When she was leaving, she was having trouble carrying her box of groceries and trying to open the car door at the same time. To make matters worse, a couple of men were whistling and cat-calling her. She was getting very embarrassed. Ruth took the box so Pattie could open the door and get in the car.

Ruth told Pattie we were ‘doing the rounds’, going to all their houses. Did Pattie know if anyone of them were at home? Pattie said George was out until about five and then both of them were going out to visit friends. She said John and Ringo were in, as far as she knew, because George had called them earlier to chat. She then thanked Ruth for her help with the groceries, waved goodbye and shouted as she drove off ‘Happy hunting. Hope you see them today.’

[They went to Weybridge first] Once we reached the gates, Ruth told me what the housekeeper had said. ‘She told me John was in, but in a bad mood – didn’t want to see anyone.
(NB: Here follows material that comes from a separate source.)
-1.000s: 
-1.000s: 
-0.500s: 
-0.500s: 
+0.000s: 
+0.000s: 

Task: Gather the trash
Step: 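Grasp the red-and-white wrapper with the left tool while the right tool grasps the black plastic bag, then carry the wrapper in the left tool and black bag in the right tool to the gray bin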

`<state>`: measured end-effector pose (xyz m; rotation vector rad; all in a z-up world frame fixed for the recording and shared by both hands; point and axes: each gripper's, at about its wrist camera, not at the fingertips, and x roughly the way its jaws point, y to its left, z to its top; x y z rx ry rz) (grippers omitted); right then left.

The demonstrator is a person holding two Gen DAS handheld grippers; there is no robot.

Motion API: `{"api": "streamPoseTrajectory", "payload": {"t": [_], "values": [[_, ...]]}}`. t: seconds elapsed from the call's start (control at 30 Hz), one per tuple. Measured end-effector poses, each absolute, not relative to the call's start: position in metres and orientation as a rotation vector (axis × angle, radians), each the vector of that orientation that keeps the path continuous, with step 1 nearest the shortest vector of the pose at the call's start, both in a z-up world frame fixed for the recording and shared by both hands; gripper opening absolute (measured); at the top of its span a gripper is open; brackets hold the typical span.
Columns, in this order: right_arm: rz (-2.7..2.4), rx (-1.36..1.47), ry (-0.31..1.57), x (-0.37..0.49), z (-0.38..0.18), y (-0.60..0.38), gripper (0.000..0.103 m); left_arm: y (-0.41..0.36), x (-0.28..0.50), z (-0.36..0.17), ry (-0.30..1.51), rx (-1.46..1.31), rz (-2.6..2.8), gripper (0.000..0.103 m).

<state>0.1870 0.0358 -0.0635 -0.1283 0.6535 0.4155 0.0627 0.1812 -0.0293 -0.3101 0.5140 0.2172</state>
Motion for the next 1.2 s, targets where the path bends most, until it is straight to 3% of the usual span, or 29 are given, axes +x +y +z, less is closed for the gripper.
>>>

When John’s in a mood, it’s best not to bother him. Matter of fact, if any of them are in a mood, I’d rather avoid scenes. That way I can stay on their good side and feel I’m welcome to come again.’ This was my first taste of a discreetly civilized attitude towards the Beatles and their privacy which Apple Scruffs also displayed.

Ruth told me as we were walking to Ringo’s about one of the first times she had visited John. She had stood by the front gate not daring to walk up the driveway. A little boy bounced through the wooded area to the side of the driveway and peeped through the gates. This turned out to be Julian, John and Cynthia’s son.
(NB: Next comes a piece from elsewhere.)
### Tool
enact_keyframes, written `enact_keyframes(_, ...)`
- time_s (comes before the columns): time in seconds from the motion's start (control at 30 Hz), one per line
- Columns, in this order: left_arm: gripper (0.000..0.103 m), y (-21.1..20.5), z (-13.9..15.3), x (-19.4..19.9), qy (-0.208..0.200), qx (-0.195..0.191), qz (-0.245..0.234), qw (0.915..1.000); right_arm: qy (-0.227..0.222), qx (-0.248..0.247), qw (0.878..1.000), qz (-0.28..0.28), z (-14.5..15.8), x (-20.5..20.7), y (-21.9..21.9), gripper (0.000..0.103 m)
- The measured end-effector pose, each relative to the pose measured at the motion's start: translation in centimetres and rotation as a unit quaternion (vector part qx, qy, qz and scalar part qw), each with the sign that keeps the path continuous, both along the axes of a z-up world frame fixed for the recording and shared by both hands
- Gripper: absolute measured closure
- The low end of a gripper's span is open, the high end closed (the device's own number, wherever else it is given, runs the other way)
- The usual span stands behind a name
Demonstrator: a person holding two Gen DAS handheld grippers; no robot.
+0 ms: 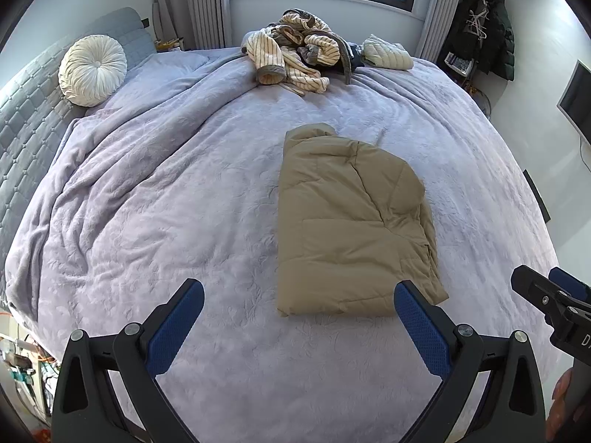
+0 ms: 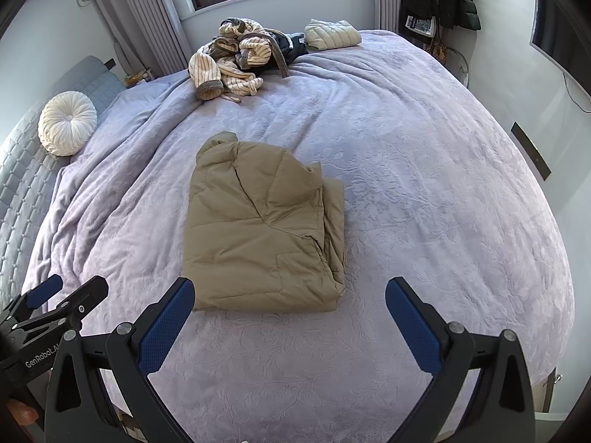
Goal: Fold large clothes
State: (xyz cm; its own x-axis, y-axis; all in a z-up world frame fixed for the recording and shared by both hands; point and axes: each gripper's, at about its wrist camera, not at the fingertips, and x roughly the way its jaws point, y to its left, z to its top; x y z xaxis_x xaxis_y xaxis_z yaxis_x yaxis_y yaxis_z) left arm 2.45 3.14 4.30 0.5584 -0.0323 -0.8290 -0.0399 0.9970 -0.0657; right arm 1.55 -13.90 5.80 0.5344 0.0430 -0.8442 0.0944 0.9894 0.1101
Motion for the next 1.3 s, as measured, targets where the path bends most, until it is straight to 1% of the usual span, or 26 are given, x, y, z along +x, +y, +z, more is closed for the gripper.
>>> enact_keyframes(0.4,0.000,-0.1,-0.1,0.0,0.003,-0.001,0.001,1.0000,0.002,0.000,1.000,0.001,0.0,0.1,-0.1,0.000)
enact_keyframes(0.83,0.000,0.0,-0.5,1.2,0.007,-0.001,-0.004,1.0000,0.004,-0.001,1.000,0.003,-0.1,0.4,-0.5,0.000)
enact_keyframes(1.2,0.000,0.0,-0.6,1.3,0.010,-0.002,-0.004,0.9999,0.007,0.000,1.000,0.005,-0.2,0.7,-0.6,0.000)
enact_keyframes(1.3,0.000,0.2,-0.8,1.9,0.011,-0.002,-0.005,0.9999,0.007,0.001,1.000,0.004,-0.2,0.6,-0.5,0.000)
'Daddy says f*** off,' the little boy said.

Ruth was shocked, to say the least. ‘You tell your daddy I don’t like little boys swearing at me. He shouldn’t get a child to do a man’s work. And I’m not leaving ‘til he comes to tell me himself!’ With that Ruth grabbed Julian and spanked him once lightly.

Julian broke away, howling far more than the discomfort merited, and raced up to the house. A few minutes passed and Ruth saw John coming quickly down the drive. As he got closer he yelled ‘Hey you. What right you got to hit my kid? He’s only doing what I told him to do if he saw any of you girls hangin’ around.’ By this time he was a couple of inches from Ruth’s face, his hands on his hips, staring down at her.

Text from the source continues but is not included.